• [WHAT YOU ARE ASKED TO DO]: With the pictures set aside, write out all of the data exactly as it stands.

• [DATA SHOWN]:
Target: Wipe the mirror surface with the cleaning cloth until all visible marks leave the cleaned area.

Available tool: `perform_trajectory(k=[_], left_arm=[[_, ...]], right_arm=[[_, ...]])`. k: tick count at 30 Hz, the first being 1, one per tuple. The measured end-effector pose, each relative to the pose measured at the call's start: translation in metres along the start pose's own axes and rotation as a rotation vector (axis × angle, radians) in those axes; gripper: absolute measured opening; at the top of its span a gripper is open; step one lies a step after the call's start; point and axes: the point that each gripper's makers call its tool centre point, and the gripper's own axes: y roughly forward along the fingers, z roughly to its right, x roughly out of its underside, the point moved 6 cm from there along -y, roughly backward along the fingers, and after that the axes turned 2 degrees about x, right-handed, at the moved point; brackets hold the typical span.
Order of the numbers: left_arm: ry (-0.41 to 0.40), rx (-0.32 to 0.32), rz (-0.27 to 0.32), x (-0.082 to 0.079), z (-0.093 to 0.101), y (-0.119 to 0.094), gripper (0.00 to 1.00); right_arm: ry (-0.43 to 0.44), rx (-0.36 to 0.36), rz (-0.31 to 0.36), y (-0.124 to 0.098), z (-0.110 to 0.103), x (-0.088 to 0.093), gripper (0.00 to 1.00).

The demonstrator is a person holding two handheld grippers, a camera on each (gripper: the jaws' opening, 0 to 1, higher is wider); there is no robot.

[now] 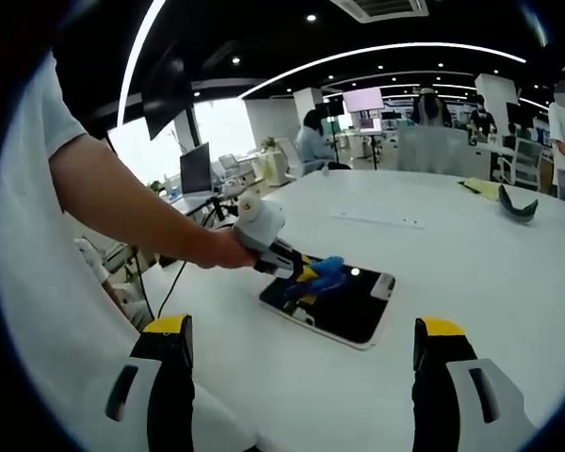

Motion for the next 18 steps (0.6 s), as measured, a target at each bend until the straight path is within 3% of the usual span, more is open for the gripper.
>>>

• [RESPONSE AREA]:
Target: Wipe the mirror surface with the cleaning cloth until all visible marks leave the cleaned area.

Available tool: `perform_trajectory(k=[_], left_arm=[[_, ...]], right_arm=[[_, ...]])`. k: tick count at 30 Hz, the first being 1, one per tuple. The measured end-effector pose, each relative to the pose measured at the call's start: translation in metres along the start pose's own axes and rotation as a rotation vector (axis × angle, radians) in those axes; gripper: absolute measured opening; at the top of its span a gripper is open; step one lies a step after the call's start; point and axes: the point that each gripper's makers call its tool centre point, and the gripper's own axes: y roughly forward along the fingers, z roughly to its right, x roughly out of its underside, the point moved 6 cm from there along -y, roughly backward along the fingers, and after that the axes turned 2 degrees about x, right-handed, at the moved point; brackets hold the typical span.
Order of the numbers: left_arm: ry (-0.41 to 0.40), rx (-0.32 to 0.32), rz (-0.27 to 0.32), x (-0.082 to 0.079), z (-0.093 to 0.101), y (-0.119 to 0.094), gripper (0.00 to 1.00); right_arm: ry (-0.43 to 0.44), rx (-0.36 to 0.36), rz (-0.31 to 0.36), y (-0.124 to 0.098), z (-0.110 to 0.103), x (-0.088 to 0.093), gripper (0.00 to 1.00).

The demonstrator is a person holding two handheld grippers, a camera on each (gripper: the jaws' opening, 0 to 1, higher is wider); there is no robot.

[now] 

Motion for the next 18 steps (0.6 s), as measured, a target at each bend until the straight path is within 3% of the usual span, more is open for the gripper.
>>>

The work on this exercise has been finished.